Except for Europe, which continued to use the European Beach Soccer League as a means of qualifying for the World Cup until 2008, all other federations held their first tournament in 2006, intending to reach the final later in the year.
Attendance at the FIFA Beach Soccer World Cup
FIFA decided in 2006 on the allocation of World Cup places and the number of teams that qualified for the World Cup among the regional champions as follows:
The Federation of the host country loses a qualifying place, that’s to say. Since the 2015 World Cup was held in Portugal, they automatically qualified among the top five in Europe. As a result, in the 2015 UEFA qualifiers, only four Champions League teams qualified for the hosts, out of a total of five European teams.
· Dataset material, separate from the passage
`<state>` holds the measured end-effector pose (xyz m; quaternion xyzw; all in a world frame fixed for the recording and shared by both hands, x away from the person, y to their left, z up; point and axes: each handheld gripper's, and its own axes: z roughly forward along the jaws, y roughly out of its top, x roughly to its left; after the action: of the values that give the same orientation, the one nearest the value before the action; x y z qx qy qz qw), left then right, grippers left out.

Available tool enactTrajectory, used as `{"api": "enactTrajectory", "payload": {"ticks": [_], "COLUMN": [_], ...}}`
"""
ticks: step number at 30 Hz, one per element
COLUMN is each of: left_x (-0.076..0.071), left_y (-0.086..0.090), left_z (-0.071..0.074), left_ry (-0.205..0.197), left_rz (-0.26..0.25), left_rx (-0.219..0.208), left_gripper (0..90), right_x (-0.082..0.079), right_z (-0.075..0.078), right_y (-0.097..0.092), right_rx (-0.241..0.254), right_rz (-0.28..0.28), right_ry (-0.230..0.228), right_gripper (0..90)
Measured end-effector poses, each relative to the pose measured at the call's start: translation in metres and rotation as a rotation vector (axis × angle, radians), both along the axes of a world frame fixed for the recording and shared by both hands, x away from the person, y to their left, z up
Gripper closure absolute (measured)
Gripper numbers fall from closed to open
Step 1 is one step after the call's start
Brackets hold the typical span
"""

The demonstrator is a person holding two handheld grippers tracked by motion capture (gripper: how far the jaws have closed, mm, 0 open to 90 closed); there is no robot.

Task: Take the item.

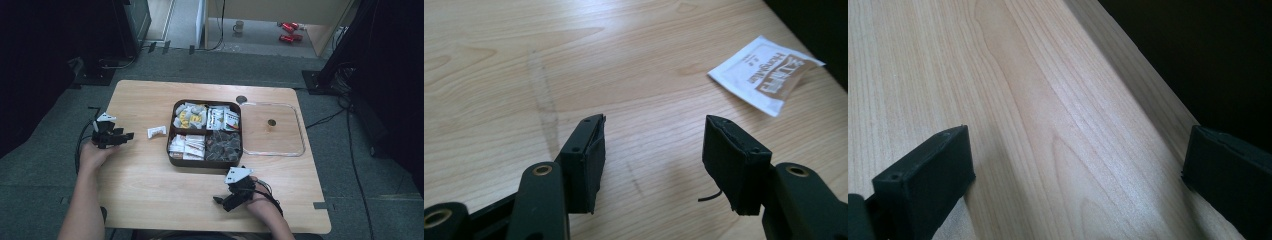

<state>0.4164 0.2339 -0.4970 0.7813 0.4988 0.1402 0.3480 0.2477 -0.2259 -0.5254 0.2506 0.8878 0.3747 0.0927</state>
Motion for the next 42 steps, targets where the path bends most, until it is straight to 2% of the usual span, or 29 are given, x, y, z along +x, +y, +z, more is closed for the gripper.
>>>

As the table shows, there is an overall year-on-year increase in the number of countries participating in the Qualifiers; since 2006, the total number of global participants has nearly doubled.
The top four teams in the FIFA Beach Soccer World Cup
Overall, 14 of the 39 countries that played finished in the top four; four won.
Brazil was the most successful country, with five victories. Their hold on the title has become less pronounced since the early 2010s, with four of their five hits in the 2000s. They are followed by Russia with three titles, Portugal with two and France with one. Brazil and Portugal were the only teams to win world titles before and after FIFA began embargoing the sport.
Tournament appearances in the FIFA Beach Soccer World Cup
Since the event’s inception in 2005, starting with the 2021 World Cup, a total of 39 countries have participated in 11 events. Two countries have participated in all World Cup events, Brazil and Japan. European teams dominate the single qualifiers for each continent, as 10 of the 39 countries come from Europe, twice as many as any other country.
Eight countries that participated in the previous tournament did not participate in the FIFA World Cup; Peru (5) participated in most competitions but did not participate in the World Cup organized by FIFA. Meanwhile, Senegal (8) has played in the most FIFA-sanctioned competitions but never played in the old-World Championships until 2005.
The FIFA Beach Soccer World Cup 2023
The FIFA Beach Soccer World Cup 2023 will be the 12th version of the FIFA Beach Soccer World Cup, the international premier beach soccer championship for men’s national teams of FIFA member associations. Overall, this will be the 22nd Beach Soccer World Cup since the inception World Beach Soccer Championships, 1995-2004, but it was not regulated by FIFA.
Holding Process the FIFA Beach Soccer World Cup
The FIFA Beach Soccer World Cup takes location every two years and brings together 16 countries to compete on the international stage. From the road to continental qualifiers to the thrilling final, the tournament has seen four former champions: Brazil, Portugal, Russia and France.
You need Everything to know about the FIFA Beach Soccer World Cup
The 12th FIFA Beach Soccer World Cup will take place in 2023
Find out which teams made it and the remaining qualifying dates
Read the list of former Ballon d’Or champions and winners
It is expected to take place in November 2023. All matches will take place in Dubai, United Arab Emirates.
Format The FIFA Beach Soccer World Cup in 2023
The 16 teams will be separated into four groups four. A team gets 3 points for a win in regulation time, 2 points for a win in overtime and 1 point for a win from the penalty spot. The top two players from each group will advance to the knockout stage. Quarter-finals, semi-finals, playoffs and finals will follow.